Viel kann Bojowald bisher freilich noch nicht über diese Welt vor unserer Welt sagen: "Das Einzige, was wir wissen, ist, dass das Universum vor dem Urknall offenbar invertiert war. Ähnlich wie
bei einem Luftballon, der verkehrt herum aufgeblasen nwird, war sozusagen das Innere nach außen gekehrt." Welche Bedeutung dies für das Dasein in dem eigenartigen Spiegeluniversum hatte? Das
vermag der Forscher nicht zu sagen.
Doch so spärlich auch Bojowalds Erkenntnisse noch sind, könnten sich seine Gleichungen doch als Beginn einer neuen Ära erweisen. Denn erstmals erlauben sie handfeste Aussagen über eine Welt
jenseits des bekannten Universums. Das ewige Vergehen und Entstehen von Welten könnte so Gegenstand beobachtender Forschung werden.
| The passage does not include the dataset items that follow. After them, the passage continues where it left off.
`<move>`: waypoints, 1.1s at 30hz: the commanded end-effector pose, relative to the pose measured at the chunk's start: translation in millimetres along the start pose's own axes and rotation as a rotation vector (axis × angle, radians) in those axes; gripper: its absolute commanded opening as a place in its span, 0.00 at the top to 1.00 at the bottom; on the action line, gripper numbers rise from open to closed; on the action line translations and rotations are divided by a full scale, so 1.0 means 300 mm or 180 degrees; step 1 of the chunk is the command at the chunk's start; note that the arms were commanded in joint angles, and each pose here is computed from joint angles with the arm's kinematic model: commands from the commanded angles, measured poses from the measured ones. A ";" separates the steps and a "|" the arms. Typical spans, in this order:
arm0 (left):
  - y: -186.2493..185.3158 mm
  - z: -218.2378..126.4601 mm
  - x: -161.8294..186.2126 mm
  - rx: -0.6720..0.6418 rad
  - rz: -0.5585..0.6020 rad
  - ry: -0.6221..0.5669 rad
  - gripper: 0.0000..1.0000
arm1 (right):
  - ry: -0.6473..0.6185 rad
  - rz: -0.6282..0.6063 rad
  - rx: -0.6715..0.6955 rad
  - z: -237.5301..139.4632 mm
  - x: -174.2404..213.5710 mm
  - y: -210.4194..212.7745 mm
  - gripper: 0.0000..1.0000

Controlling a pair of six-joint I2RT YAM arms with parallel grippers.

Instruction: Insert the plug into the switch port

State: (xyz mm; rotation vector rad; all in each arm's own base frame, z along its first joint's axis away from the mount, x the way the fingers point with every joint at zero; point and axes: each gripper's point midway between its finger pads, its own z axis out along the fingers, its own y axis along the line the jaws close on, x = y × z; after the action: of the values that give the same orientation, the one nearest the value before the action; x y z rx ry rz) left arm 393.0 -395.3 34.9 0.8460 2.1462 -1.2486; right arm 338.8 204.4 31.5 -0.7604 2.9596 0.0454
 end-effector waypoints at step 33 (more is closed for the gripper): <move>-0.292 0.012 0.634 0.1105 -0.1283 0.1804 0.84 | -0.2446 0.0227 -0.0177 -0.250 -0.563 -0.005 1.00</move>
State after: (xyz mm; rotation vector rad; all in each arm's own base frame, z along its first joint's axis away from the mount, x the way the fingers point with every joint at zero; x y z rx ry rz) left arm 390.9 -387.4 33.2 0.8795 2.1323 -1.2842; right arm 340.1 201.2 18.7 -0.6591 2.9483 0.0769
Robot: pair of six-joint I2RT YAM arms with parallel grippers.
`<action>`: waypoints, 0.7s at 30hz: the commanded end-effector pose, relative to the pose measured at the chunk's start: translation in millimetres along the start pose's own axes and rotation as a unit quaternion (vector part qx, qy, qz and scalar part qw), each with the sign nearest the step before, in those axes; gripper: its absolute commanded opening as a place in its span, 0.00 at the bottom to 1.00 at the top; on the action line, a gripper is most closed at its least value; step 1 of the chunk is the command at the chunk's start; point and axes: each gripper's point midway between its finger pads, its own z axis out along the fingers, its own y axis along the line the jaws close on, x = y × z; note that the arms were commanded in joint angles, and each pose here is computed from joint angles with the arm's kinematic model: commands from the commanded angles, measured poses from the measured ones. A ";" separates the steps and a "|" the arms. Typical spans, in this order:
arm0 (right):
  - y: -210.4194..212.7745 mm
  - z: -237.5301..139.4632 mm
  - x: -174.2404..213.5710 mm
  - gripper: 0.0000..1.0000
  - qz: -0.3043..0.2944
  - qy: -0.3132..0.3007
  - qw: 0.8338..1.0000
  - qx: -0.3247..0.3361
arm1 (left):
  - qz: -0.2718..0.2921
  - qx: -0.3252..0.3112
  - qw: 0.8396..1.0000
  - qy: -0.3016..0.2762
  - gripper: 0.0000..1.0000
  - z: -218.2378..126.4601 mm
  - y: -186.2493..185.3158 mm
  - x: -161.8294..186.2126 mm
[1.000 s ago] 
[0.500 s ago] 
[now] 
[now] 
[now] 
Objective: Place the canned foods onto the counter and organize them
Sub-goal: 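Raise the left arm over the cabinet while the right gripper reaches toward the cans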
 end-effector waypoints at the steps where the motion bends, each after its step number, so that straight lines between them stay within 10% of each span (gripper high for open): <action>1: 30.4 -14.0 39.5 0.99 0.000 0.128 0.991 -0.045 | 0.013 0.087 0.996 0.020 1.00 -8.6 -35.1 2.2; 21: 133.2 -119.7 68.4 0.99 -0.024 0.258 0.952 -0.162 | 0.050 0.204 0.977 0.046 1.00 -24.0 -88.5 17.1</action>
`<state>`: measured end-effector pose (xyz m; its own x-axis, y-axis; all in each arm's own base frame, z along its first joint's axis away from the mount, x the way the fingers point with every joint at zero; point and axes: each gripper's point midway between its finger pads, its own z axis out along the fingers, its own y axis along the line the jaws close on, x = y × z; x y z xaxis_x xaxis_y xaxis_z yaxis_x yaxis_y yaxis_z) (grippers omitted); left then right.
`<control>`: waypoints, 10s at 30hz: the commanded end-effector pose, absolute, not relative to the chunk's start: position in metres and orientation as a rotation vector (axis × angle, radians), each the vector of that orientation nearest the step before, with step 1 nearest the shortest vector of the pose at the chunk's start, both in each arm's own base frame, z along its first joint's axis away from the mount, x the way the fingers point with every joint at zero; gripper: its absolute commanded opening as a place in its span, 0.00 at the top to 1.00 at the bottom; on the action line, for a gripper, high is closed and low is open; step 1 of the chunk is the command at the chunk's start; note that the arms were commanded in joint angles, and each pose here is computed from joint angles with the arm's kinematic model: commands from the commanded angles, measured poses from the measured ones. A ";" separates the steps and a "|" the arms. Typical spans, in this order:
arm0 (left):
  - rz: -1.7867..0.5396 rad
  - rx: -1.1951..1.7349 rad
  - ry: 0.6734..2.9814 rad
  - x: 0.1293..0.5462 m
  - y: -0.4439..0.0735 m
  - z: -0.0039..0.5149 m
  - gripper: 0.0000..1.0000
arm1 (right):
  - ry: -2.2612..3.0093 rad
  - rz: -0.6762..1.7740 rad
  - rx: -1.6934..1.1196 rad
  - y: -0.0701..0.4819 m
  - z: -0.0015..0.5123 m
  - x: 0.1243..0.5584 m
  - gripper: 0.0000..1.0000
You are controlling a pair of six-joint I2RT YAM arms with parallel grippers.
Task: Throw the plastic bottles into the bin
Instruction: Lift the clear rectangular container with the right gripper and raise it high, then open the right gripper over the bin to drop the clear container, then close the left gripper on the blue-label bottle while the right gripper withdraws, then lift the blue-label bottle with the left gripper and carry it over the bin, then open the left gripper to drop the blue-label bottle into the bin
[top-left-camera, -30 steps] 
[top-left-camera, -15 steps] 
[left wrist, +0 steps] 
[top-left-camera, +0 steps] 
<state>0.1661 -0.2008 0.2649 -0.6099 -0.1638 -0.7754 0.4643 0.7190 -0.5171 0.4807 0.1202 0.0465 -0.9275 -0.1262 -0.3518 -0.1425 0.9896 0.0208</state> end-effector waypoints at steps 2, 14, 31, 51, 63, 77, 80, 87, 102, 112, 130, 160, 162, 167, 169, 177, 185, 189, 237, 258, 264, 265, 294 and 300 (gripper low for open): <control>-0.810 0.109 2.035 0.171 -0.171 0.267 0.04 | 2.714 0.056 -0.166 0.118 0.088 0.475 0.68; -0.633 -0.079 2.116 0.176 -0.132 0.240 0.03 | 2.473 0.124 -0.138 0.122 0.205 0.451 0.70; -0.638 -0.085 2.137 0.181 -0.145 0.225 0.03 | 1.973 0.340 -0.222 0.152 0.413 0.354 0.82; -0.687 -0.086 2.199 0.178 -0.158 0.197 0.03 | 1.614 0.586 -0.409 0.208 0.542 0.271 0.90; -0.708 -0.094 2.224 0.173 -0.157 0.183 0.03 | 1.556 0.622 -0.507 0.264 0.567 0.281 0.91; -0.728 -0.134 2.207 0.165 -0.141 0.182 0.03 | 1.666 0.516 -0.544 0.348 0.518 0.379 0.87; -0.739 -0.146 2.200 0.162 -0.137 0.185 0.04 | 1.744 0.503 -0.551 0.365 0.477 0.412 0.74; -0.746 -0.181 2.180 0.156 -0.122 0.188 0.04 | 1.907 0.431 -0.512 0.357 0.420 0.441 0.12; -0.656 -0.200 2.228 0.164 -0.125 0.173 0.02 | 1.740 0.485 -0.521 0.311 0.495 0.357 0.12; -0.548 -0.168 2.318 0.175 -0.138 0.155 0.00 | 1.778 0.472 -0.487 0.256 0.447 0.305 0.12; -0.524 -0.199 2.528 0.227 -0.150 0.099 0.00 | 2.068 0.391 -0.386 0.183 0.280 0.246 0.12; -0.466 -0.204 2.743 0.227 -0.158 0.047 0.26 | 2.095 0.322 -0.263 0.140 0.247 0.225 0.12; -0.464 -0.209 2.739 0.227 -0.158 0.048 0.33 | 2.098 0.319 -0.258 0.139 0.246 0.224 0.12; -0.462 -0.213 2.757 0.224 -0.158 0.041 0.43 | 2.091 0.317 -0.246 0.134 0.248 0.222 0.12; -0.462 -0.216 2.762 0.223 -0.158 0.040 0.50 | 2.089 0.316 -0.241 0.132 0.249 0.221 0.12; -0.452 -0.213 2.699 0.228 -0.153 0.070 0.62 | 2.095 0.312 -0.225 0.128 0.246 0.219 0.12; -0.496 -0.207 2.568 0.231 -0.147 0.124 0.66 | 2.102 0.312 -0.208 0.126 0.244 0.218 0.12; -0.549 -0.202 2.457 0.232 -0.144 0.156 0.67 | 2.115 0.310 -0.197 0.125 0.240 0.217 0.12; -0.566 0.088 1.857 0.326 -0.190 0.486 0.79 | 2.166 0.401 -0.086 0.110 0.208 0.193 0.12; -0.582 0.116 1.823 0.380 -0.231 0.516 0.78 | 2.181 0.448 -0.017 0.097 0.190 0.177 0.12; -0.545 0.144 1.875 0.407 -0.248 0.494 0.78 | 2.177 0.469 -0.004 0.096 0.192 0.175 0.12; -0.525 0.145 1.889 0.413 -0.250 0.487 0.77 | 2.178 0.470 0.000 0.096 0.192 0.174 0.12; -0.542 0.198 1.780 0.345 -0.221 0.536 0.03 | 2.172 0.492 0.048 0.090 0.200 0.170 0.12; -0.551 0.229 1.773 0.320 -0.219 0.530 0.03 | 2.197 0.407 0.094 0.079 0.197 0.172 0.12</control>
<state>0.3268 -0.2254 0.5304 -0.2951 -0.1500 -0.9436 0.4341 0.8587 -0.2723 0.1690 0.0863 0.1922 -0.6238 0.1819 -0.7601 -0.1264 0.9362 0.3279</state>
Helfen soll dabei eine neue Generation von Satelliten, die empfindlich wie nie zuvor Signale vom anderen Ende des Kosmos auffangen. Bereits im vergangenen Jahr Stellung bezogen hat das Fermi
Gamma-ray Space Telescope, das rätselhafte Blitze extrem hochenergetischer Strahlung am Himmel untersuchen soll.
Hinter sich haben diese Strahlen eine Durchquerung fast des gesamten sichtbaren Weltalls. Wenn aber der Raum tatsächlich, wie von den Schleifen-Quantentheoretikern angenommen, aus Raumatomen
besteht, dann müsste sich diese Körnung nach der weiten Reise in Form kleiner Laufzeitänderungen bemerkbar machen. Die Mikrostruktur des Raums lässt sich so also direkt unter die Lupe
nehmen.
Aber auch den Urknall selbst hoffen die Forscher schon bald beobachtend studieren zu können. Ein erster Schritt dorthin steht bereits im nächsten Monat auf dem Programm. Dann startet der
europäische Forschungssatellit "Planck".